И вдруг она сама нашла тебя, обрушилась на голову золотым дождем, и теперь тебе страшно. Ты ведь никогда не верила в сказки, не ждала даже, что спасти тебя из опостылевшего болота явится какой-нибудь прекрасный принц. Знала, что у твоих потенциальных принцев брюшко, лысина и толстый кошелек, а вытаскивать из грязи нужно саму себя за волосы, как барон Мюнхгаузен. За что, за какие такие заслуги судьба решила вот так над тобой поглумиться, преподнести на блюдечке этот мелодраматический финал, как будто списанный из мексиканского «мыла»? Какой подвох она тебе готовит?
— Подожди, я не понял. Так ты согласна? — настойчиво повторил Эд.
Что за глазищи у этого мальчишки! Робкие и нахальные, честные и лукавые одновременно. Смотрит на меня, и все мои сомнения и страхи улетучиваются из головы, и я ничего уже не помню, почти не существую. Я — часть его, как ладонь или ступня, и сама мысль о том, что мы можем быть не вместе, кажется абсурдной — не разлучишь же человека с собственной ногой.
— Ты согласна? — произносят его губы, почти касаясь моей щеки, опаляя горячим дыханием.
И в животе у меня взрывается бомба, я тянусь к нему и шепчу в эти самые губы:
— Согласна, согласна, согласна…
Ночное небо кренится и валится на нас, и мы стоим, вцепившись друг в друга, придавленные его тяжестью, и не смеем перевести дыхание.
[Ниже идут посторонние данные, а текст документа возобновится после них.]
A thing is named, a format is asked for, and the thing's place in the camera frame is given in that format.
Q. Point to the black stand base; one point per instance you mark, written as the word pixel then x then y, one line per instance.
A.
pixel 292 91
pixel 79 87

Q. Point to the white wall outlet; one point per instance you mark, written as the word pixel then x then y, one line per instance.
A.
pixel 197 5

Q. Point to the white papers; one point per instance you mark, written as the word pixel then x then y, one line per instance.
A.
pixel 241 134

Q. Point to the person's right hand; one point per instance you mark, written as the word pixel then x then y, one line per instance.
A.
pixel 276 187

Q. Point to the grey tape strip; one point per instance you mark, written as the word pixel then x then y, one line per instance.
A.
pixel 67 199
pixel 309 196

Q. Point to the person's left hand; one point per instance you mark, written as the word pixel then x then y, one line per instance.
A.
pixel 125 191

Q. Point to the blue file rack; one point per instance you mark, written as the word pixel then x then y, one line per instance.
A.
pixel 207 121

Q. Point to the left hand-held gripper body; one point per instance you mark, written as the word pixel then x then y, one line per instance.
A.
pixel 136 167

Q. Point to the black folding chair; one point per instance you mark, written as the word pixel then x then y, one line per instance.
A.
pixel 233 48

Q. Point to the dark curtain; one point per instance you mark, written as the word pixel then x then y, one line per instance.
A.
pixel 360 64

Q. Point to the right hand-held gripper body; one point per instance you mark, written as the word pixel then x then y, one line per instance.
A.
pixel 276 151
— Знаешь, — говорит он, играя моей ладонью и глядя куда-то мимо. — Я теперь понял, что ты была права. Что справедливость — не самое главное в жизни. Я вот сейчас это понял, потому что по справедливости я тебя не заслужил. Я ведь ничего особенного, ничего хорошего в жизни не сделал… А ты все равно у меня есть. Мне тебя авансом дали, понимаешь?
— Понимаю, — шепчу я, — думаю, что понимаю.
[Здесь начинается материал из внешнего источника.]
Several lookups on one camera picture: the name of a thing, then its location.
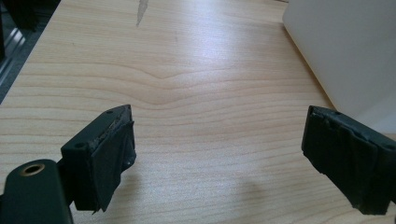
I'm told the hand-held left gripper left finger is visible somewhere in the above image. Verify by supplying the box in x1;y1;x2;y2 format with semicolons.
56;104;137;216

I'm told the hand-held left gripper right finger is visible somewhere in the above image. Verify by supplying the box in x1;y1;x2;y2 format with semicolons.
301;105;396;216
— И мама… Как она сказала этой женщине: «Прости меня!» Ведь она перед ней не виновата, она вернула то, что та у нее отняла, это было правильно и справедливо, а она все равно попросила прощения. И меня тогда как будто по голове стукнуло. Справедливым быть легко, это ничего не стоит. Куда труднее научиться прощать, быть… как это… я забыл по-русски это слово…
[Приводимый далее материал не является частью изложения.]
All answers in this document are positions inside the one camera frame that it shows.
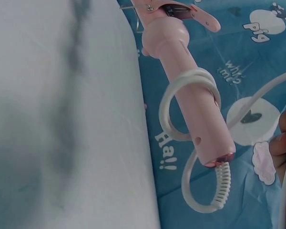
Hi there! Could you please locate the white power cord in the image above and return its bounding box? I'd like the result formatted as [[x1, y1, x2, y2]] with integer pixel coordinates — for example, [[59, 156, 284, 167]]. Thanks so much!
[[158, 67, 286, 229]]

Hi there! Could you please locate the pink curling iron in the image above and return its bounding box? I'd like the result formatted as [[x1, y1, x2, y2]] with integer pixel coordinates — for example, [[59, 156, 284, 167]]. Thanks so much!
[[119, 0, 236, 169]]
— Милосердие? — подсказала я.
— Да! — обрадовался он. — Оно важнее. Милосердие важнее справедливости! Завтра я пойду к маме и скажу, что мне неважно, за кем она была замужем и почему сидела в тюрьме. Я все равно люблю ее, потому что она моя мама. Она носила меня на руках, пела мне колыбельные, мазала йодом разбитые коленки… И что бы ни случилось между нами, этого никто у нас не отнимет. Она навсегда останется для меня мамой — самой любимой на свете. И я сделаю все, чтобы она была счастлива. Постараюсь найти общий язык с Евгением, если для нее это важно. Вот с завтрашнего дня и начну!